Hello everyone,
I’m using pymc3 with for panel regressions and I’m puzzled by the sample_posterior_predictive function as it returns an error when the regressors used for forecasting don’t have the same length as the initial data I use for sampling. As I saw in previous posts, for hierarchical models, the trick is to supply the index that matches coefficients and groups as a pm.Data object and then to change the data and the index to compute the forecast.
with pm.Model() as hierarchical_model:
X1_shared = pm.Data('X1_shared', data.X1.values)
index = pm.Data('index', iso3c_index)
# Hyperpriors for group nodes
mu_a = pm.Normal(name='mu_a', mu=0., sigma=1)
sigma_a = pm.HalfNormal(name='sigma_a', sigma=.5)
mu_b = pm.Normal(name='mu_b', mu=.5, sigma=1)
sigma_b = pm.HalfNormal(name='sigma_b', sigma=.5)
a = pm.Normal('a', mu=mu_a, sigma=sigma_a, shape=n_countries)
b = pm.TruncatedNormal('b', mu=mu_b, sigma=sigma_b,lower=0,upper=1, shape=n_countries)
# Model error
eps = pm.HalfCauchy('eps', 5.)
index = index.get_value().astype('int64') # index as a vector of int
demand_est = a[index] + b[index] * X1_shared # specification of mu
# Data likelihood
demand_like = pm.Normal('demand_likelihood',
mu=demand_est,
sigma=eps,
observed=data.Total)
with hierarchical_model:
hierarchical_trace = pm.sample(2000, tune=2500)
with hierarchical_model:
pm.set_data({'X1_shared': forecast_data.X1.values, # get my regressor values
'index': forecast_data.iso3c.astype("category").cat.codes}) # create my index
ppc = pm.sample_posterior_predictive(hierarchical_trace, 2000)
return ppc
By doing this I get an error which states that the shape of my new data doesn’t match the shape the function sample_posterior_predictive needs (and the shape required corresponds to the previous dataset used for calibration).
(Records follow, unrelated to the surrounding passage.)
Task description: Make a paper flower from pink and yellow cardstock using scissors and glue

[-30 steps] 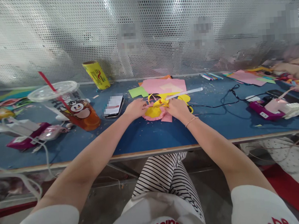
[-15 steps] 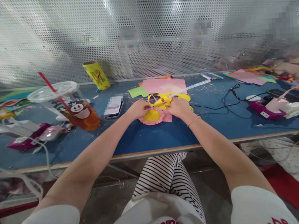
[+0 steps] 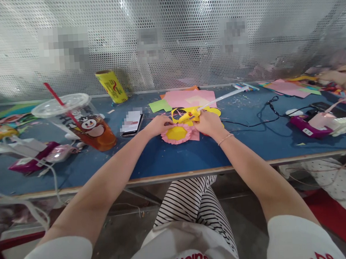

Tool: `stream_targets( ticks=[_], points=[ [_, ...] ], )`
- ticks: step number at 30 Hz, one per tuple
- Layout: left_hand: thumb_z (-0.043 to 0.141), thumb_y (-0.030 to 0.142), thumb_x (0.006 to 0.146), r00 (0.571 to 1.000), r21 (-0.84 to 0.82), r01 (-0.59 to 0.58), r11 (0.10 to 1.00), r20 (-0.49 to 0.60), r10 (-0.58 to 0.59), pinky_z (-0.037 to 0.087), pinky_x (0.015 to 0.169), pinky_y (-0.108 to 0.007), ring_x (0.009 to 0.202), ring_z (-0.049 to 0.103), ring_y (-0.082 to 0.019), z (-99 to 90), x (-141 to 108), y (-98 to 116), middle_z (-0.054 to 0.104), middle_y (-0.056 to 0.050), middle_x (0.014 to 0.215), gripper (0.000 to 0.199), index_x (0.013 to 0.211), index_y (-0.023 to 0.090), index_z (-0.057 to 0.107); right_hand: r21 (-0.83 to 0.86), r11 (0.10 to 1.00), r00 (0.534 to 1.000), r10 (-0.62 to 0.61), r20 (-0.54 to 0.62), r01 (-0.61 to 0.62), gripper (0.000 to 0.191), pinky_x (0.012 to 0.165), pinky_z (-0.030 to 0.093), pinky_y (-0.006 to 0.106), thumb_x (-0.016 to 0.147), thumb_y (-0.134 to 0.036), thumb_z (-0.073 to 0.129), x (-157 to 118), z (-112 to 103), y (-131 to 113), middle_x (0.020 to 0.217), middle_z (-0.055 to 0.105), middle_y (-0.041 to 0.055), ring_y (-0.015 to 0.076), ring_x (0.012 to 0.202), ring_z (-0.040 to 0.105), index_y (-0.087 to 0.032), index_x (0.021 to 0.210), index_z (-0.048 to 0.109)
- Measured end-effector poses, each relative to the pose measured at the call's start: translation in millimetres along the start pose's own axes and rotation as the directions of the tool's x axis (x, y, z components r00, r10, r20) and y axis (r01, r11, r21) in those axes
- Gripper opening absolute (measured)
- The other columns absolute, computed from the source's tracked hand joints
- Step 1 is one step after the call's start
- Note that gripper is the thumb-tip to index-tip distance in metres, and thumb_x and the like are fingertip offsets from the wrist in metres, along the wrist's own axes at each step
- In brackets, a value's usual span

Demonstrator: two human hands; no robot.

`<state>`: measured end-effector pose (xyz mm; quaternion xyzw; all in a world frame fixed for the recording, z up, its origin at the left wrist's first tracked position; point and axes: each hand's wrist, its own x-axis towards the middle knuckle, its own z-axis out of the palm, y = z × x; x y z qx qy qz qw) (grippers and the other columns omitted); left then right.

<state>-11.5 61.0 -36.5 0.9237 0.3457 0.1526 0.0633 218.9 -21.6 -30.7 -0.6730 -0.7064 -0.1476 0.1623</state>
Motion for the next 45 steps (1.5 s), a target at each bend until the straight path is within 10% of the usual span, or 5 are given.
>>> stream_targets(
  ticks=[34,45],
  points=[
    [0.046,0.007,0.075,0.996,-0.055,0.005,0.998,0.086,0.000,0.045,0.089,-0.026,0.091,0.061,-0.014,4.0,5,-16,0.071,-0.005,0.097,0.034,0.097,0.014,0.072,-0.106,0.990,0.985,-0.076,0.156,0.093,0.045,0.067,0.039,0.030,0.086,-0.042,0.045,-4,-3,-13,0.096,0.071,0.0149,0.0271,0.093,0.064,-0.012,0.116,0.060],
    [0.049,0.010,0.077,0.996,-0.044,-0.004,0.999,0.093,0.008,0.045,0.090,-0.025,0.092,0.061,-0.014,2.3,4,-16,0.070,-0.005,0.098,0.031,0.098,0.014,0.072,-0.170,0.912,0.927,-0.363,0.091,0.373,0.037,0.061,0.028,0.031,0.094,-0.026,0.031,-9,-1,-8,0.101,0.067,0.0142,0.0240,0.085,0.060,-0.013,0.117,0.057]
  ],
)
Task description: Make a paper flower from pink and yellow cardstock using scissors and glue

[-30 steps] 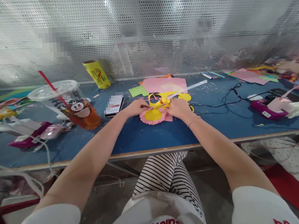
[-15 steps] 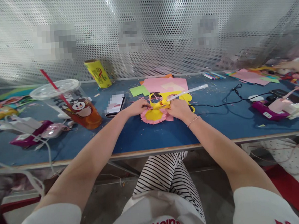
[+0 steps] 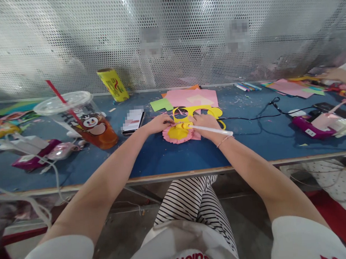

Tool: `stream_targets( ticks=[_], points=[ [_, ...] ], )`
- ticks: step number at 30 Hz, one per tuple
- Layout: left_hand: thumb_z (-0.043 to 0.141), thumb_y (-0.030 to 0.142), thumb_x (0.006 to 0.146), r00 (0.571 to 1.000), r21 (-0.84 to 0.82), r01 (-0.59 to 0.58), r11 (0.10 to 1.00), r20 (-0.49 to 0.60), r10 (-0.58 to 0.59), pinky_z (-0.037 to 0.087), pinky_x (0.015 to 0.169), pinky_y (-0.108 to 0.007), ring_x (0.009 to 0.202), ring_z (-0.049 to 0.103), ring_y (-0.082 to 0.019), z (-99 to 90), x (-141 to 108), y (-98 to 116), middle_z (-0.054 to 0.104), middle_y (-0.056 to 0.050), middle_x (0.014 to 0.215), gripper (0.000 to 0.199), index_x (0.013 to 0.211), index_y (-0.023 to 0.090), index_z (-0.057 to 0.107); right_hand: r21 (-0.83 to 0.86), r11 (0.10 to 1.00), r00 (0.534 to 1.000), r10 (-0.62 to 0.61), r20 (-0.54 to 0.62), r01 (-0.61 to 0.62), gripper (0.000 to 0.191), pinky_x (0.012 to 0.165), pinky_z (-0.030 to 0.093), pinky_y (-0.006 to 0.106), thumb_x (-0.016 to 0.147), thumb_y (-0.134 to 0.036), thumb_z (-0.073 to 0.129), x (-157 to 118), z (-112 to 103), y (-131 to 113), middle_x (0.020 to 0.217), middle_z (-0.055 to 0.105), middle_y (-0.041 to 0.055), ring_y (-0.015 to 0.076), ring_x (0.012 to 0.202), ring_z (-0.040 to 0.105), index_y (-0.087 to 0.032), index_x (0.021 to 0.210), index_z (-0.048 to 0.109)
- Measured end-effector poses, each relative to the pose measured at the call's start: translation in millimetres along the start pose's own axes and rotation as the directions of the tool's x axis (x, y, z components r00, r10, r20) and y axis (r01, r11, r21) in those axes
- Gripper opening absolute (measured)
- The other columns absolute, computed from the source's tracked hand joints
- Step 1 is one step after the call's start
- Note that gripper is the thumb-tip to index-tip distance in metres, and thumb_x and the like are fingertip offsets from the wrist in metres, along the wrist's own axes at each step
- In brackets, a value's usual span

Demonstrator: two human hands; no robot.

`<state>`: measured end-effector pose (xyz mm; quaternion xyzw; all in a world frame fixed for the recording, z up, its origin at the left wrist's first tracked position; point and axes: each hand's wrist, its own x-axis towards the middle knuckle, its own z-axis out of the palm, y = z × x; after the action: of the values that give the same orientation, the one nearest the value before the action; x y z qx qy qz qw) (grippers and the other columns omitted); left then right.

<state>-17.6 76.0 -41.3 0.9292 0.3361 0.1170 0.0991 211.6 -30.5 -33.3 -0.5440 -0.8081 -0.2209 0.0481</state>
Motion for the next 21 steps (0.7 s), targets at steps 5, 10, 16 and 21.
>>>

Do you have any idea why? The error in question:
Blockquote
ValueError: Input dimension mis-match. (input[0].shape[0] = 1534, input[2].shape[0] = 1416)
Apply node that caused the error: Elemwise{Composite{((i0 + (i1 * i2)) - (i3 * i4))}}[(0, 0)](AdvancedSubtensor1.0, AdvancedSubtensor1.0, X1_shared, AdvancedSubtensor1.0, X2_shared)
Toposort index: 5
Inputs types: [TensorType(float64, vector), TensorType(float64, vector), TensorType(float64, vector), TensorType(float64, vector), TensorType(float64, vector)]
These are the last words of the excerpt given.